Capacity Planning for Cached Engineering Orgs
Proper capacity planning ensures your cache infrastructure grows with your organization without service degradation or unexpected cost spikes. This guide provides formulas, reference values, and planning horizons for each cache backend.
Use this page when
- You are planning cache infrastructure capacity for your organization's growth trajectory.
- You need formulas or heuristics for sizing storage, memory, and compute based on engineer count and repo count.
- You want to estimate costs and resource requirements before scaling up.
Primary audience
- Primary: AI Agents, Technical Engineers
- Secondary: Technical Leaders
Core Formula
The fundamental capacity formula for org-shared cache is:
total_storage = repos × avg_artifacts_per_repo × avg_artifact_size
Each backend stores a different projection of this data, so you apply the formula with backend-specific multipliers.
Input Variables
Gather these values for your organization:
| Variable | How to Measure | Typical Range |
|---|---|---|
repos | Count of monitored repositories | 10–5,000 |
avg_artifacts_per_repo | Files × indexing density | 50–2,000 |
avg_artifact_size | Mean response payload size | 5 KB–100 KB |
embedding_dimension | Your embedding model's output size | 768–1,536 |
monthly_growth_rate | New repos + new content per month | 5–20% |
hit_rate | Current or target hit rate | 60–85% |
daily_queries | Total cache lookups per day | 1,000–1,000,000 |
Redis Memory Sizing
Redis stores cache keys, metadata indexes, and lookup tables.
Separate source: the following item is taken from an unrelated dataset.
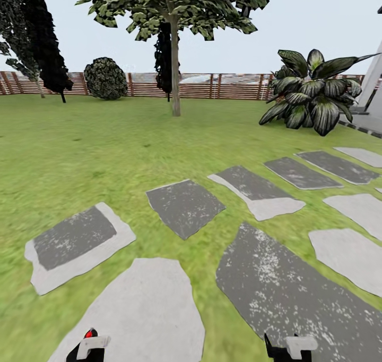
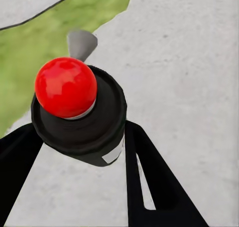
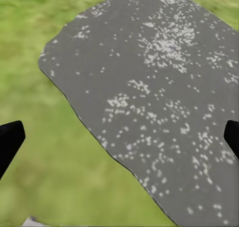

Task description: In the garden, pick up the pesticide atomizer on the floor and spray pesticide onto both trees until each tree trunk is fully covered.

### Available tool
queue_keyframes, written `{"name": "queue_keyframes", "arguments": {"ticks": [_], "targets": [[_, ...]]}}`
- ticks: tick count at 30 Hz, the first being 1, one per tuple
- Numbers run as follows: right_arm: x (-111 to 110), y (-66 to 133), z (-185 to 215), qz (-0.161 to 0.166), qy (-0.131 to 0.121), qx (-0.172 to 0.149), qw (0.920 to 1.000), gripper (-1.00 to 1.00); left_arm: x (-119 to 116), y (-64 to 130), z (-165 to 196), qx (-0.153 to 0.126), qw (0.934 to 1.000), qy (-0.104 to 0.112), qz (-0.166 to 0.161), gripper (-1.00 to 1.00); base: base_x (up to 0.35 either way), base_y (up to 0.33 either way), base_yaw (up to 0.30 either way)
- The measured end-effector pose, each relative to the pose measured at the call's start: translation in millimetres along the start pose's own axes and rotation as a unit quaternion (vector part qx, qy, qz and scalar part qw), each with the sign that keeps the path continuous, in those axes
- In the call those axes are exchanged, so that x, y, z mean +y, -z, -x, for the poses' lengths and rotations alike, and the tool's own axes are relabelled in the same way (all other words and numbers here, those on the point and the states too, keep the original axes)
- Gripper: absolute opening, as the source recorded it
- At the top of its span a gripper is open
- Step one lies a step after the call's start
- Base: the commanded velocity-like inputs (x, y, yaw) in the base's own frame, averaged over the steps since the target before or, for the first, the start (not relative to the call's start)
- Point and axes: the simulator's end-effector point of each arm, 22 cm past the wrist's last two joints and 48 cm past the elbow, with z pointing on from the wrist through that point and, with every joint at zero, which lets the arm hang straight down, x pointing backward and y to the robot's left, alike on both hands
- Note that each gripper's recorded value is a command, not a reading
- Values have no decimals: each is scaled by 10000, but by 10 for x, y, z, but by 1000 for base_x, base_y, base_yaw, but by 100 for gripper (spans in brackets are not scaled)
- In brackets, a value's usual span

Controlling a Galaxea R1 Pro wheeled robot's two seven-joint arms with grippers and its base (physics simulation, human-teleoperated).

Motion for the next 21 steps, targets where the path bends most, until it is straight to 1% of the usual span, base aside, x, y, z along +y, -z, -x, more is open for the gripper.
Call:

Each cache entry requires a Redis key with associated metadata.
Formula
redis_memory = entries × key_overhead
Where:
entries = repos × avg_artifacts_per_repokey_overhead = 1.5 KB(key string + hash fields + TTL + internal overhead)
Reference Sizing Table
| Repositories | Artifacts/Repo | Total Entries | Redis Memory |
|---|---|---|---|
| 50 | 200 | 10,000 | 15 MB |
| 200 | 500 | 100,000 | 150 MB |
| 500 | 1,000 | 500,000 | 750 MB |
| 1,000 | 1,000 | 1,000,000 | 1.5 GB |
| 2,000 | 1,500 | 3,000,000 | 4.5 GB |
| 5,000 | 2,000 | 10,000,000 | 15 GB |
Planning Recommendations
- Provision 2× your calculated need for headroom and peak handling
- Set Redis
maxmemory-policytoallkeys-lruso cold entries evict gracefully - Plan for Redis Cluster when projected memory exceeds 16 GB per instance
- Budget for replication: multiply by 2 (primary + replica) or 3 (primary + 2 replicas)
S3 Storage Projection
S3 stores the full artifact payloads — the largest data volume in your cache system.
Formula
s3_storage = entries × avg_payload_size
s3_monthly_requests = daily_queries × 30 × (1 - hit_rate) × fill_factor
Where fill_factor accounts for the fact that only misses trigger new S3 writes (typically 1.0 for writes, plus read amplification for hits).
Reference Sizing Table
| Total Entries | Avg Payload | S3 Storage | Monthly Cost (S3 Standard) |
|---|---|---|---|
| 10,000 | 20 KB | 200 MB | < $1 |
| 100,000 | 50 KB | 5 GB | ~$0.12 |
| 500,000 | 50 KB | 25 GB | ~$0.58 |
| 1,000,000 | 50 KB | 50 GB | ~$1.15 |
| 5,000,000 | 75 KB | 375 GB | ~$8.63 |
| 10,000,000 | 100 KB | 1 TB | ~$23.00 |
Cost Optimization
- Use S3 Intelligent-Tiering for entries with variable access patterns
- Set lifecycle rules to transition cold entries to Glacier after 90 days
- Enable S3 analytics to identify access pattern shifts
- Consider same-region access to minimize transfer costs
Qdrant Cluster Sizing
Qdrant stores embedding vectors for semantic cache matching. Memory requirements scale linearly with vector count and dimension.
Formula
qdrant_memory = vectors × dimension × 4 bytes × index_overhead
qdrant_disk = vectors × dimension × 4 bytes × persistence_factor
Where:
vectors = entries(one vector per cache entry)dimension= your embedding model output (768, 1024, or 1536)index_overhead= 1.5 (HNSW index plus metadata)persistence_factor= 2.0 (WAL + segment storage)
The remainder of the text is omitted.